Fat mass expansion can occur by means of adipocyte hypertrophy or hyperplasia through de novo differentiation from progenitors [65]. In our cell cycle study, we found that H2S recruited additional preadipocytes through increased cell division, further adding lipid mass to the cells. MCE and hyperplasia are followed by the accumulation of lipid droplets in a multilocular pattern and terminal differentiation with adipocytes incorporating larger lipid droplets. By the end, the cells enlarge in size while accumulating lipid vacuoles that coalesce and eventually fill the cells [40,42]. The PI3-Akt pathway regulates lipid accumulation and adipogenesis (fat synthesis) in adipocytes [66–68]. In the terminal phase from day 2 to day 6, H2S promoted ADP-induced adipogenesis over time (Fig. 3). Furthermore, we found that H2S affects the insulin signaling pathway, which contributes to the initiation of MCE during adipogenesis as an initiator for cell cycle progression. Stimulation with insulin caused autophosphorylation of the β subunit of the Irβ (Fig. 6(a)). H2S also significantly stimulated the ADPinduced activation of MEK and Akt (Figs. 6(b) and (c)). These results strongly suggest that H2S with ADP improves insulin signaling by activating Irβ and the downstream signaling of MAPK and Akt. H2S alone, in the absence of ADP, could not phosphorylate Irβ because of the absence of insulin. Our results are consistent with those of Manna and Jain [69], who showed that H2S protected against insulin resistance in hyperglycemia in 3T3L1 cells. Vitamin D supplementation increased CSE activity, with higher H2S formation. The CSE/H2S system then activated the PI3/Akt pathway and glucose transporter 4 (GLUT4) translocation, thus increasing glucose utilization [69]

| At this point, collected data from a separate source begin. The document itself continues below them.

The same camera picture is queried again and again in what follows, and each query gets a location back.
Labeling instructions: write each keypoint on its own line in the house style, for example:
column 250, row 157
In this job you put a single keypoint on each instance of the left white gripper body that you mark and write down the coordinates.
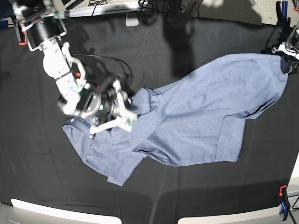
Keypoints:
column 292, row 51

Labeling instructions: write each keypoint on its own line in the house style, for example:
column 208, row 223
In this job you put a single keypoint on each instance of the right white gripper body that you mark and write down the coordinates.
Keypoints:
column 108, row 110

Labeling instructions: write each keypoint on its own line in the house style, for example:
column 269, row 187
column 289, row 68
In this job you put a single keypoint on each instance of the blue grey t-shirt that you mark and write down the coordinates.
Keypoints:
column 197, row 119

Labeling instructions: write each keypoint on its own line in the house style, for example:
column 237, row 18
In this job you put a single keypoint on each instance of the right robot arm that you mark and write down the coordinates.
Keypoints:
column 42, row 27

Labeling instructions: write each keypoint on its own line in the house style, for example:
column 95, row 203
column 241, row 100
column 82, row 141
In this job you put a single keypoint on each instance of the blue clamp top right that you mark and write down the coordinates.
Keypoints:
column 283, row 21

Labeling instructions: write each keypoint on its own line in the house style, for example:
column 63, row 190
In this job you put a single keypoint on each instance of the blue clamp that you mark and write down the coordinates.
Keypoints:
column 283, row 21
column 284, row 202

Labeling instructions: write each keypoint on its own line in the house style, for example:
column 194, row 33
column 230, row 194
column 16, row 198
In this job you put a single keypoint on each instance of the black table cloth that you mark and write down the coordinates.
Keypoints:
column 39, row 165

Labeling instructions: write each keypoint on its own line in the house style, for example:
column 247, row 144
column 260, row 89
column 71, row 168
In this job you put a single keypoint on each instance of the red clamp left edge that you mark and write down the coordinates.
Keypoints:
column 21, row 36

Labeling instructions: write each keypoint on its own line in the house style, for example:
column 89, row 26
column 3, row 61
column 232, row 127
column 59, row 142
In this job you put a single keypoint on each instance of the blue clamp bottom right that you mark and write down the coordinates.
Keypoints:
column 284, row 202

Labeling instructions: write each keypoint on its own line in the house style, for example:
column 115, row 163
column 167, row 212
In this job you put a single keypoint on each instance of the white bracket top centre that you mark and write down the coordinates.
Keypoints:
column 131, row 19

To summarize our findings (Fig. 8), H2S can increase adipocyte expansion and lipid accumulation in mouse adipocytes through increased adipogenesis, hypertrophy, and hyperplasia. Both endogenous and exogenous H2S increase the differentiation of mouse adipocytes through MEK- and Akt-regulated C/EBPβ/α and PPAR activation, as well as through the activation of C/EBPβ which is followed by upregulated MCE genes. Increased Cdk2 and decreased p27 expression by H2S resulted in increased cell cycle progression and hyperplasia. Finally, H2S increases the phosphorylation of Irβ, which is responsible for activating other target proteins downstream, such as Akt. Consequently, higher lipid accumulation in and hypertrophy of mouse adipocytes occur.

《Fig. 8》

Fig. 8. The complex and integrated role of H2S in adipogenesis, lipid accumulation, and adipocyte expansion, with underlying mechanisms.

《5. Conclusions》

5. Conclusions

Obesity is one of the leading causes of death worldwide, yet current therapies suffer from high failure rates due to other metabolic disorders associated with obesity. In order to decrease therapeutical failure, identifying the specific risk factors and pathogenic pivoting points for obesity is critical. Our study highlights the role of the CSE/H2S system in adipocyte-focused obesity development. A better understanding of the obesogenic properties of H2S will help in the design of novel and mechanism-based safe therapeutic approaches to target the H2S-induced transformation of preadipocytes to adipocytes (differentiation), pathogenic adipocyte enlargement (hypertrophy), and preadipocyte recruitment (hyperplasia). Future studies focusing on the role of H2S in insulin sensitivity during the adipogenic process are merited in order to offer more insight into H2S/CSE-related therapies against obesity.

《Acknowledgments》

Acknowledgments

This research was supported by Discovery Grants from the Natural Sciences and Engineering Research Council of Canada to Rui Wang and Lingyun Wu, respectively.

《Compliance with ethics guidelines》

Compliance with ethics guidelines

Richa Verma, Ming Fu, Guangdong Yang, Lingyun Wu, and Rui Wang declare that they have no conflict of interest or financial conflicts to disclose.